Почему-то талантливый эмпат был просто уверен, что именно сожаление привело собеседника сюда в этот день.
— Я лишь думаю, что он был достоин лучшей смерти, — холодно ответил черный и поспешил уйти и от разговора, и от воспоминаний, и от мыслей. Уж слишком он был теперь не молод, что б признаваться даже самому себе в своей неправоте, проще было оставить здесь и мысли и воспоминания, выкинуть, как мусор и идти дальше, никогда не возвращаясь к столь поразительной искре упрямой жизни.
— Лучшей смерти, — прошептал тихо Володя, пытаясь понять мог ли такой, как этот бунтарь погибнуть так бесславно, и не вид подобного исхода.
— Иронично, — прошептал он печально, сожалея, что во всем этом так и не смог стать ему другом.
Сэт сидел у окна, но на отдаленном расстоянии, видя лишь краюшек неба, большего видеть и не хотелось, да и на большее в доме покойного Шамирама рассчитывать и не приходилось, уж слишком его окна были на виду, обращая подобное в опасность, о которой правда Сэт и не думал, глядя в синюю даль.
В голове было отчаянно пусто, особенно после этих смешных похорон, лишь крутилась в сознании далекая мелодия фортепиано откуда-то из детской памяти, что-то из звуков, рожденных его матерью.
— Ты так ничего и не ел, — обреченно сказал Максимус, вздыхая, глядя на свой. — Ты вообще-то еще слаб и…
Он замолк, понимая, что ответа не будет, как и понимания его тревог.
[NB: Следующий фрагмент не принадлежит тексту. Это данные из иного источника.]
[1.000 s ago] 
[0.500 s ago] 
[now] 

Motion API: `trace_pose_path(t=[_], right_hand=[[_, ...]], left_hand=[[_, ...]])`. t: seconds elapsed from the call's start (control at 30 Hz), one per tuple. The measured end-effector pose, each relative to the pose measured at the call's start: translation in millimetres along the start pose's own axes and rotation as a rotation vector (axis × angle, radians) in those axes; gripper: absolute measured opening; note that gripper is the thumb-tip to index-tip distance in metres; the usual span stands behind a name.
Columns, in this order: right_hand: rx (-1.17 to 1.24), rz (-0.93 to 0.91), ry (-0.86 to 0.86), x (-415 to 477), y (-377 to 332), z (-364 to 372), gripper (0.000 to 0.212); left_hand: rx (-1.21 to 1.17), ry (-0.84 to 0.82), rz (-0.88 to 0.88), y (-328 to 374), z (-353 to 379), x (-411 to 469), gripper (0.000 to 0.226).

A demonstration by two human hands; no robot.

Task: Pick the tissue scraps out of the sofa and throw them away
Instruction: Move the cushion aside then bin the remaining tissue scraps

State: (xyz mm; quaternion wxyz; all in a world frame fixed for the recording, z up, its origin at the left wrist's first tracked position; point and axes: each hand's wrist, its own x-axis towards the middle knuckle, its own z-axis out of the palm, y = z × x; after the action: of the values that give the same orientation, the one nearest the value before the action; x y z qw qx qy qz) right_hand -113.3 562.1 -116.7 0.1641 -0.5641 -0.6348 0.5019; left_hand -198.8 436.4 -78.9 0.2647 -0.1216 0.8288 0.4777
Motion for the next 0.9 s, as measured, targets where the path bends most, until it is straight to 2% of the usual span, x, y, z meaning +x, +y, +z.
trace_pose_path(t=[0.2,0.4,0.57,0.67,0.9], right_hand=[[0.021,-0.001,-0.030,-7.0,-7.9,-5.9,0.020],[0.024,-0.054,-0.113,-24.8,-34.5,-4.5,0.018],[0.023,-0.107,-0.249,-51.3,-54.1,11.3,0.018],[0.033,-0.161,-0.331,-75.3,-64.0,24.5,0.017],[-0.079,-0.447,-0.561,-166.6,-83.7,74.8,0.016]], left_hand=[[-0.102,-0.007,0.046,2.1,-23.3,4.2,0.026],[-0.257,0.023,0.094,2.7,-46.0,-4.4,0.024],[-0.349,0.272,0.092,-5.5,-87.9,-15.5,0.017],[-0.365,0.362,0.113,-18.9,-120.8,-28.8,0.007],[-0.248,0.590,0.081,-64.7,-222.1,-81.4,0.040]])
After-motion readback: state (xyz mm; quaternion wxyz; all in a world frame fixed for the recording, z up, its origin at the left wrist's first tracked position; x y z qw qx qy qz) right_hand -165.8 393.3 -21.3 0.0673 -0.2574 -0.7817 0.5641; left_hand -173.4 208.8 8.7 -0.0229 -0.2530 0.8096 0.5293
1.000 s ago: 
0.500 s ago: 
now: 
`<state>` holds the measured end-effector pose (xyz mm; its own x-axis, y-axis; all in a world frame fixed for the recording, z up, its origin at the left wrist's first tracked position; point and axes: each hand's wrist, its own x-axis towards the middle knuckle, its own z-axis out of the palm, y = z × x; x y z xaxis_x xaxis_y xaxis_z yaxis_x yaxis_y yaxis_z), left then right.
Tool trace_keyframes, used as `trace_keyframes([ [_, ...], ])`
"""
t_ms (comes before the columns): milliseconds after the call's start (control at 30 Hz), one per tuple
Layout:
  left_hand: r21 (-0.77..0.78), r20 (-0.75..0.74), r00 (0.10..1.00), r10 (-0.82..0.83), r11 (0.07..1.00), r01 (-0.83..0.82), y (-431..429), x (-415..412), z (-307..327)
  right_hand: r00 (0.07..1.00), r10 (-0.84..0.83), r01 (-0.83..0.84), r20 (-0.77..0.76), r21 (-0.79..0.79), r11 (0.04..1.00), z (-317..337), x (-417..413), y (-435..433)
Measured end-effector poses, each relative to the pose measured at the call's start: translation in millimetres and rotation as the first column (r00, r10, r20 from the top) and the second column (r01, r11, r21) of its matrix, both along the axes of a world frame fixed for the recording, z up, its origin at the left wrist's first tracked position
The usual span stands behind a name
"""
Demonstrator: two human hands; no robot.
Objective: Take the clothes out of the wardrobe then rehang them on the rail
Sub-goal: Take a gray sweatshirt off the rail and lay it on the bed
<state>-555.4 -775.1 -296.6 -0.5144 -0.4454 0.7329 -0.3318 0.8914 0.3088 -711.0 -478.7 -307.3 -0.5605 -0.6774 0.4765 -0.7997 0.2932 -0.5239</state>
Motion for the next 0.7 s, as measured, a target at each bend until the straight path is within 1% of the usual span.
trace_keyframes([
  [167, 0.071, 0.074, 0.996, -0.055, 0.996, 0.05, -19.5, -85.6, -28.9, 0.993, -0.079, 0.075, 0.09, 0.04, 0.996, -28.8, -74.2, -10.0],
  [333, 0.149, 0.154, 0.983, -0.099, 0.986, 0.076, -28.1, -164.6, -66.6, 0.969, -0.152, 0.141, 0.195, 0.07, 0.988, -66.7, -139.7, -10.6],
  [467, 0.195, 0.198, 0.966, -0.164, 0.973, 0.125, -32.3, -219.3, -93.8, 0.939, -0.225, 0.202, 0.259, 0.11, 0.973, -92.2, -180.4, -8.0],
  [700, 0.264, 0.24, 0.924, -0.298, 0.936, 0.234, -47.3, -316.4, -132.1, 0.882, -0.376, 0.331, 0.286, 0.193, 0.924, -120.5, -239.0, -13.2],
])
Он лишь сел на край кровати, не зная, что и делать со своим спасением.
— Было не безопасно туда приходить, тебя могли увидеть.
Сэт продолжал молчать.
— Она, видимо, почувствовала, ведь вы все еще крепко связаны, и потеряла сознание…
Лишь на миг веки слушателя опустились с отдаленным намеком на сожаление, но он, как и прежде, не проронил, ни слова.
— А вообще в мире все по старому…
Максимус замер, не договаривая мысль, вдруг заметив, что говорит с живым так, как обычно говорят с могилой родного человека, оставляя общении, ему уже не нужное, для себя.
Его друг молчал.
— Ты совсем не будешь говорить со мной? — отчаянно спросил врач, опуская глаза и сжимая тонкие пальцы в кулаки.
— Мне просто нечего тебе сказать…
И они долго молчали, каждый в своем маленьком отчаянном мирке, но Максимус все же хотел вызвать в этом живом трупе хоть что-то, будто любое чувство, кроме отчаянья могло вернуть его другу жизнь.
— Алмонд Агвин вчера умер, — сказал он будто невзначай, поглядывая на Сэта.
Сжатый кулак до дрожи в пальцах стал ответом.
— Многие пишут, что перед смертью он говорил о тебе.
Короткий блеск алого глаза, и сразу же смиренно опущенные веки.
— Неужели тебе все равно?
— А что я, по-твоему, должен чувствовать?
— Облегчение, наверно…
— Я не желал ему смерти…
Его взор вновь вернулся к облачному небу.
— Но ты ведь ненавидел его…
Сэт молчал. Его рука на миг потянулась к внутренней стороне бедра, хранящей старый шрам, но он не позволил себе этого, отчаянно сжимая кулак, вместе с клочком штанины, трещащей от напряжения, грозясь разорвать свои швы.
— Сэт, я…
— Нет…
— Нет? — не понял врач ошалело. — Что нет?